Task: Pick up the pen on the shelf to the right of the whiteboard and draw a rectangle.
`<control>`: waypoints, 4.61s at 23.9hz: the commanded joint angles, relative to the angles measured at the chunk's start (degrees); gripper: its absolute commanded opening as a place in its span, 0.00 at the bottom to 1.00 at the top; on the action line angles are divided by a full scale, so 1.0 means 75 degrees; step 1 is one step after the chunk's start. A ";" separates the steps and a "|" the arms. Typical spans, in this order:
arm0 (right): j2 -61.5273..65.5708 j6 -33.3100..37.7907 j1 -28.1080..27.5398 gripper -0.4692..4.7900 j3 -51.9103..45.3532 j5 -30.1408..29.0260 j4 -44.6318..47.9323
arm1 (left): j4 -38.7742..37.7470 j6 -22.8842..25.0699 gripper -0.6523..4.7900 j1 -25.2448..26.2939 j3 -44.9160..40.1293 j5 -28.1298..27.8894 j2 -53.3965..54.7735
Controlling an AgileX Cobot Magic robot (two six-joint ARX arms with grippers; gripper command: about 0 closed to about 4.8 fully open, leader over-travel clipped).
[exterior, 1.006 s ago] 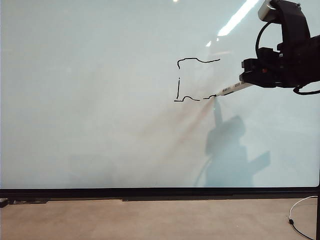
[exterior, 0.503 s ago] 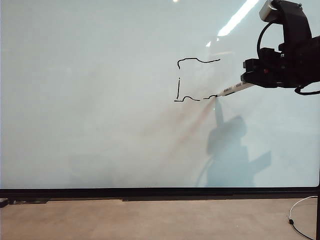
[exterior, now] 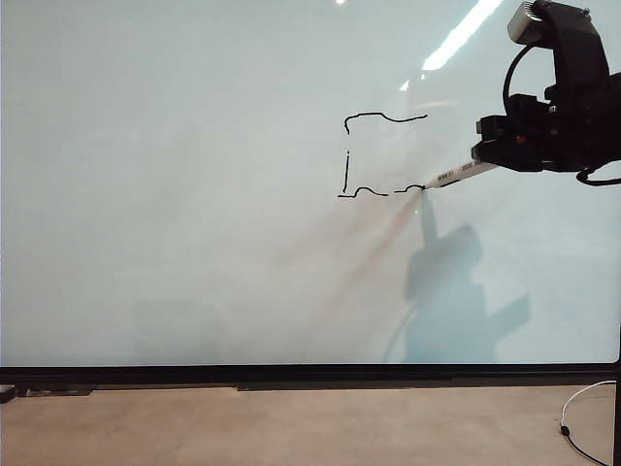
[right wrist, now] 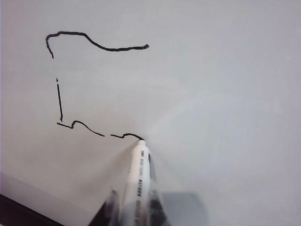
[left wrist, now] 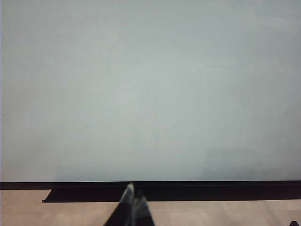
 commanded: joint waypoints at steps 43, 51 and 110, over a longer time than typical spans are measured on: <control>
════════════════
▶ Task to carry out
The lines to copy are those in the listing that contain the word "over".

▶ Answer space
Controlling an AgileX Cobot Magic robot (two six-joint ARX arms with grippers; gripper command: about 0 closed to about 4.8 fully open, leader over-travel clipped).
 commanded: joint waypoints at steps 43, 51 and 110, over a longer time than typical spans are measured on: <control>

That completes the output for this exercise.